- Task goal -
In the data below, find the line that contains "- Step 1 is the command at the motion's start" and the line that contains "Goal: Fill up". Copy both, plus every line between them, exactly.

- Given material -
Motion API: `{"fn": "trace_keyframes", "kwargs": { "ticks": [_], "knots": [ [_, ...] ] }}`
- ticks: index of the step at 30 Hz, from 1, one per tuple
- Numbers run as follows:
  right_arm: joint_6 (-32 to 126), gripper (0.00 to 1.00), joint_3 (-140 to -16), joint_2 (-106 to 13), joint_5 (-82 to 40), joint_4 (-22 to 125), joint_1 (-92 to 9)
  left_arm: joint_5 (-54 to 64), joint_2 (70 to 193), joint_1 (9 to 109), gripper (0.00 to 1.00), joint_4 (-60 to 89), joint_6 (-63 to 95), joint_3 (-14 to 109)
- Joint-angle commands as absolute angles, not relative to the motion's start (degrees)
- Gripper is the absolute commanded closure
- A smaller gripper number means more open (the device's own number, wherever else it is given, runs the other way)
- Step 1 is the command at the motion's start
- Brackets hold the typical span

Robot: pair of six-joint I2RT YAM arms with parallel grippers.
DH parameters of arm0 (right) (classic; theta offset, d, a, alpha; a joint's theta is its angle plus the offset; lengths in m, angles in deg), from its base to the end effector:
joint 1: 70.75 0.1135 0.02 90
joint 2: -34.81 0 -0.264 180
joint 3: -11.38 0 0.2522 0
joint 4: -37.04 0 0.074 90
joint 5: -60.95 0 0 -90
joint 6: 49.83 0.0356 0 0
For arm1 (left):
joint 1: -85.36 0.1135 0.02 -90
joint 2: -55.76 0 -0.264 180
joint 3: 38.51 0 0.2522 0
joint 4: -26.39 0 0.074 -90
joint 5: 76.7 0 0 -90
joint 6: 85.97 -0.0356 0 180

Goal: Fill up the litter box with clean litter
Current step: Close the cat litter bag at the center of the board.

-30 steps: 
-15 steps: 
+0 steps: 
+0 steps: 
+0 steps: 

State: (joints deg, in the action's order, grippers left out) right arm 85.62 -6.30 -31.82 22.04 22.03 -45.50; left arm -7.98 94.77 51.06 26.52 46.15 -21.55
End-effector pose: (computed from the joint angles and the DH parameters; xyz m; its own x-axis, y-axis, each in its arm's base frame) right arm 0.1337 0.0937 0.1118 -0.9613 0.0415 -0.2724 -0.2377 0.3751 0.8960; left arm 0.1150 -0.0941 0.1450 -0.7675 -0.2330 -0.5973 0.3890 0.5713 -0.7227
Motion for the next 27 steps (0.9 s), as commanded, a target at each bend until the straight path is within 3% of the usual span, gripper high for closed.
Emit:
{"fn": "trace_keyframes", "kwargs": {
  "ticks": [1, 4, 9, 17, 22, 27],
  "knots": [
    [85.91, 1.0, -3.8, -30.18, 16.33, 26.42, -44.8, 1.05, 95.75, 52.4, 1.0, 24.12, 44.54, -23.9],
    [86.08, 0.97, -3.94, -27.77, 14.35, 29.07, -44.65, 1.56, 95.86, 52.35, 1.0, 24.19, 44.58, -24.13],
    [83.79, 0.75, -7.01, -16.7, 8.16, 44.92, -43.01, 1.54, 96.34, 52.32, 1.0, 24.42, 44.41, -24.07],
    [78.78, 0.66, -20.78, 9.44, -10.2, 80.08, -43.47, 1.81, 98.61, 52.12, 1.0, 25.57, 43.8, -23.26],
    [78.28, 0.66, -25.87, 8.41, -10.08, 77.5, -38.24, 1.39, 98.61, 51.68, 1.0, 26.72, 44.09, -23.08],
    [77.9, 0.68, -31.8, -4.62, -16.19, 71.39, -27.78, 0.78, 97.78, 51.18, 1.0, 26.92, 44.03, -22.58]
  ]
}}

- Solution to this task -
- Step 1 is the command at the motion's start
- Brackets hold the typical span

Robot: pair of six-joint I2RT YAM arms with parallel grippers.
DH parameters of arm0 (right) (classic; theta offset, d, a, alpha; a joint's theta is its angle plus the offset; lengths in m, angles in deg), from its base to the end effector:
joint 1: 70.75 0.1135 0.02 90
joint 2: -34.81 0 -0.264 180
joint 3: -11.38 0 0.2522 0
joint 4: -37.04 0 0.074 90
joint 5: -60.95 0 0 -90
joint 6: 49.83 0.0356 0 0
For arm1 (left):
joint 1: -85.36 0.1135 0.02 -90
joint 2: -55.76 0 -0.264 180
joint 3: 38.51 0 0.2522 0
joint 4: -26.39 0 0.074 -90
joint 5: 76.7 0 0 -90
joint 6: 85.97 -0.0356 0 180

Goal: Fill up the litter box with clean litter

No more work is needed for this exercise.